Le jeune Charles VIII jette inconsidérément la France dans des guerres de conquête. Enlever les Deux-Siciles et par suite Constantinople, ce n'est pas un rêve trop ambitieux pour un admirateur passionné de César et de Charlemagne : cependant il est heureux, après avoir célébré à Naples de faciles triomphes par des fêtes magnifiques, de s'ouvrir, par la victoire brillante de Fornoue, un retour vers ses États : Venise a noué la première ligue européenne contre la France. Le dominicain fanatique et haineux Jérôme Savonarole, qui a appelé les Français au nom de Dieu pour punir les crimes de l'Italie; qui a, par ses prédications, entraîné les Florentins à chasser les Médicis, est à la fin sacrifié à la haine d'Alexandre VI et périt dans les flammes. Louis XII cède au même entraînement que Charles VIII : l'amitié indigne des Borgia, l'occupation rapide de Milan ne lui donnent pas une force réelle en face de Ferdinand le Catholique et de Maximilien. La question italienne sera le noeud de la politique des États de l'Occident.

La France et l'Allemagne ne se ressentaient pas encore du mouvement intellectuel de l'Italie. Rien n'indique une rénovation des sciences, et Copernic, né en 1473, au delà des terres allemandes, à Thorn sur la Vistule, n'a peut-être pas conçu déjà son système du monde. La langue latine, cultivée en France, sert à Robert Gaguin à composer un sommaire de l'histoire de France; les sermonnaires mêlent des mots et des phrases d'un jargon moderne à du latin barbare, et leur ton simple et trivial rend plus accessibles au peuple leurs paroles souvent audacieuses. Jean Jouvenel des Ursins emploie la langue française à raconter le long règne de Charles VI; les mémoires d'Olivier de la Marche embrassent les règnes de Charles VII et de Louis XI. Le témoin, l'historien de cette époque est Philippe de Comines, vrai continuateur de Froissart et de Monstrelet, quoiqu'il ne leur ressemble pas : c'est l'histoire politique et réfléchie; on sent l'homme élevé aux grandes affaires.

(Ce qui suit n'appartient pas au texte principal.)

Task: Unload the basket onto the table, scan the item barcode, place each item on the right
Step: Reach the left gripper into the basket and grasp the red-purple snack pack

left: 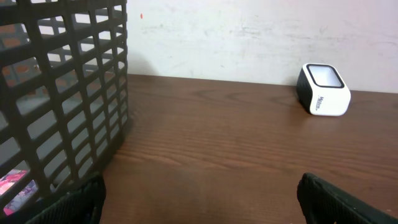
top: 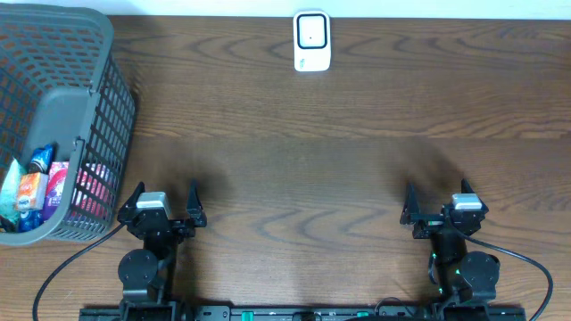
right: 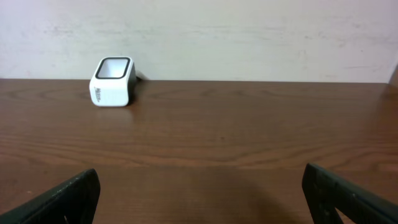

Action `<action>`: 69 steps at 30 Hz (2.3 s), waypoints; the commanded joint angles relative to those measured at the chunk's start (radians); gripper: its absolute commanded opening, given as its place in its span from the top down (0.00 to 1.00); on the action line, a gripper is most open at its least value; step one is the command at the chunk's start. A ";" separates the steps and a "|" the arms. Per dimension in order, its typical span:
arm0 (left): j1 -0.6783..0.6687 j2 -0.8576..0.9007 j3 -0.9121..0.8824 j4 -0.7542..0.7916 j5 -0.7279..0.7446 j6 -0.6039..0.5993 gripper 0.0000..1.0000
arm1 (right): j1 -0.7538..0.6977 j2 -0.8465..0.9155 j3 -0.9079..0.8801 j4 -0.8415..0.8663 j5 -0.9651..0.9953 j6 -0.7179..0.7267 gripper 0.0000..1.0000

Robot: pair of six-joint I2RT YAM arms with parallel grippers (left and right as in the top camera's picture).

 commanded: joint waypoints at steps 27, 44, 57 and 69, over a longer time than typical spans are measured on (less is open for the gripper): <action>-0.003 0.520 0.909 -0.232 0.197 0.055 0.02 | -0.009 -0.005 -0.002 -0.004 -0.001 0.011 0.01; 0.327 1.398 1.942 -1.019 -0.159 -0.146 0.02 | -0.009 -0.005 -0.002 -0.004 -0.001 0.011 0.01; 0.663 1.520 1.947 -1.219 0.045 -0.597 0.02 | -0.009 -0.005 -0.002 -0.004 -0.001 0.011 0.01; 0.671 1.617 1.924 -1.294 -0.140 -0.658 0.02 | -0.009 -0.005 -0.002 -0.004 -0.001 0.011 0.01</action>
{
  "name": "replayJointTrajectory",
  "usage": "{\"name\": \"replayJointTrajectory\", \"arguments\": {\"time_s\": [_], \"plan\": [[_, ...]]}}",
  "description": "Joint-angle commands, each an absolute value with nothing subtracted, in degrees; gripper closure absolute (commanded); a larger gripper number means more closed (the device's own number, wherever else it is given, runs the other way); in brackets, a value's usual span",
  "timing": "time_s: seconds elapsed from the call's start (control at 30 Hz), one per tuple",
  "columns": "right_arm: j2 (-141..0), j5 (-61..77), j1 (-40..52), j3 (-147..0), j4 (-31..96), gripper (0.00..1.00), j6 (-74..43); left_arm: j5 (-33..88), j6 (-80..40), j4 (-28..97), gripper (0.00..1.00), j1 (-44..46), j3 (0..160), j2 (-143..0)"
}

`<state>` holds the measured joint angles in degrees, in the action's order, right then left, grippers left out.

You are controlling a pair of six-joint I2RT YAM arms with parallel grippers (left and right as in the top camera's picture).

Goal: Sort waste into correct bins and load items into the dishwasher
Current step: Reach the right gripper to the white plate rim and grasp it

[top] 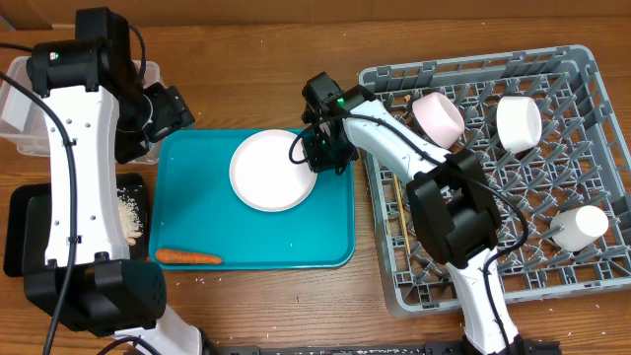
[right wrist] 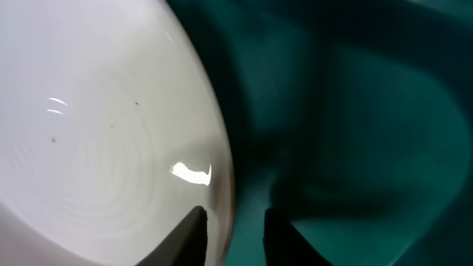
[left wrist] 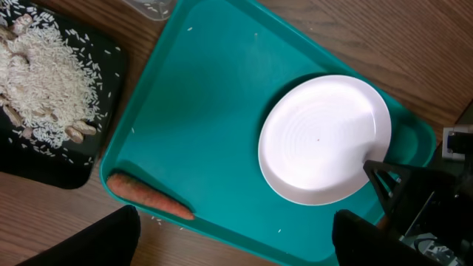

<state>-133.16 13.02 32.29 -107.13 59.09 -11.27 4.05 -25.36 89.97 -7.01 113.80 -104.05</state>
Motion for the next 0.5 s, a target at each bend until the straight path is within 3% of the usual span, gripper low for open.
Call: {"name": "replayJointTrajectory", "arguments": {"time_s": [0.0,0.23,0.47], "plan": [[-133.4,12.2,32.2,-107.1,58.8,0.8,-12.3,4.0,-25.7,89.7,0.15,-7.1,114.8,-103.5],[-133.4,8.1,32.2,-107.1,60.4,0.96,-17.1,3.9,-25.3,89.8,0.15,-7.1,114.8,-103.5],[-133.4,7.3,32.2,-107.1,63.2,0.96,-18.1,3.8,-25.2,89.8,0.15,-7.1,114.8,-103.5]]}}
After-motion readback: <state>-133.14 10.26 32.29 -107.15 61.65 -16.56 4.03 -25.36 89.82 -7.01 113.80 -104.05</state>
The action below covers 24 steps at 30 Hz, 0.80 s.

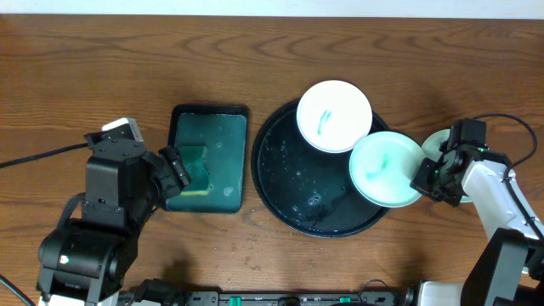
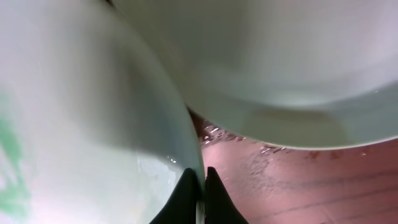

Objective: Clean dirty plates on tray and stack at the side
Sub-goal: 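Release the plate and move the right gripper to the next plate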

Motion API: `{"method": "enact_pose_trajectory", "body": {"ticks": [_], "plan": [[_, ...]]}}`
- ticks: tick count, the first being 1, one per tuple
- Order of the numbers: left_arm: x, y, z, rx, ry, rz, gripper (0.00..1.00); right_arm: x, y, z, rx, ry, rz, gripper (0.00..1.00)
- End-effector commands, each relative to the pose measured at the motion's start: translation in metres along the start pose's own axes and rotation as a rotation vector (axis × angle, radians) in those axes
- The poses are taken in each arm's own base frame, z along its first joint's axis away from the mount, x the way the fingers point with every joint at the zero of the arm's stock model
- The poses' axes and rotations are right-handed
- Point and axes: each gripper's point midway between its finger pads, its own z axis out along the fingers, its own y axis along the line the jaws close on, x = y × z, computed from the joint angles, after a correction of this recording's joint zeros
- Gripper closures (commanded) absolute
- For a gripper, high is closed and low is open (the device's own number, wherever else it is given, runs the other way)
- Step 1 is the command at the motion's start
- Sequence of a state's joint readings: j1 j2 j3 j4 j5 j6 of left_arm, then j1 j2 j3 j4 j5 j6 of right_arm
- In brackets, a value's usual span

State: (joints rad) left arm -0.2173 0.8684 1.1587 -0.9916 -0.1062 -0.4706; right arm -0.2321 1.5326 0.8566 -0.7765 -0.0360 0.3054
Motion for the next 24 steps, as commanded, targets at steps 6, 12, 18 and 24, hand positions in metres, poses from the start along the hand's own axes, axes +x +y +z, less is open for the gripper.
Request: {"method": "enact_pose_trajectory", "body": {"ticks": [6,12,18,24], "plan": [[-0.005,-0.001,-0.005,0.007,-0.014,0.0,0.21,0.014,0.054,-0.048,-0.22,-0.07,-0.203,0.99],[-0.005,-0.001,-0.005,0.007,-0.014,0.0,0.21,0.042,0.103,-0.062,-0.313,-0.088,-0.418,0.99],[-0.005,-0.001,-0.005,0.007,-0.014,0.0,0.21,0.075,0.13,-0.019,-0.298,-0.034,-0.431,0.99],[-0.005,-0.001,-0.005,0.007,-0.014,0.0,0.21,0.084,0.133,0.021,-0.262,-0.015,-0.459,0.99]]}}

Un recueil de Cent nouvelles nouvelles, fruit des causeries et des veillées de châteaux, est composé à la cour du duc de Bourgogne peut-être quand Louis XI, encore dauphin, y vivait retiré; on l'a quelquefois attribué à Louis XI qui n'a composé lui-même qu'un Rosier ou Épitome d'histoire. Le principal rimeur français est Villon, dont la verve souvent licencieuse ramène au naturel. Il ouvre la littérature française moderne. Entre les productions auxquelles ont pu donner naissance les représentations des mystères, des moralités et des sotties, rien n'égale la farce de Patelin, qui paraît dans sa première forme peut-être vers la fin du XVe siècle.

Le souvenir du schisme d'Avignon, le progrès des lumières accéléré par l'imprimerie, par l'émigration des Grecs en Italie et par l'administration des Médicis, enfin les découvertes de Christophe Colomb et de Vasco de Gama, préparent les grands mouvements qui doivent agiter tout le XVIe siècle. (Ch. Dreyss).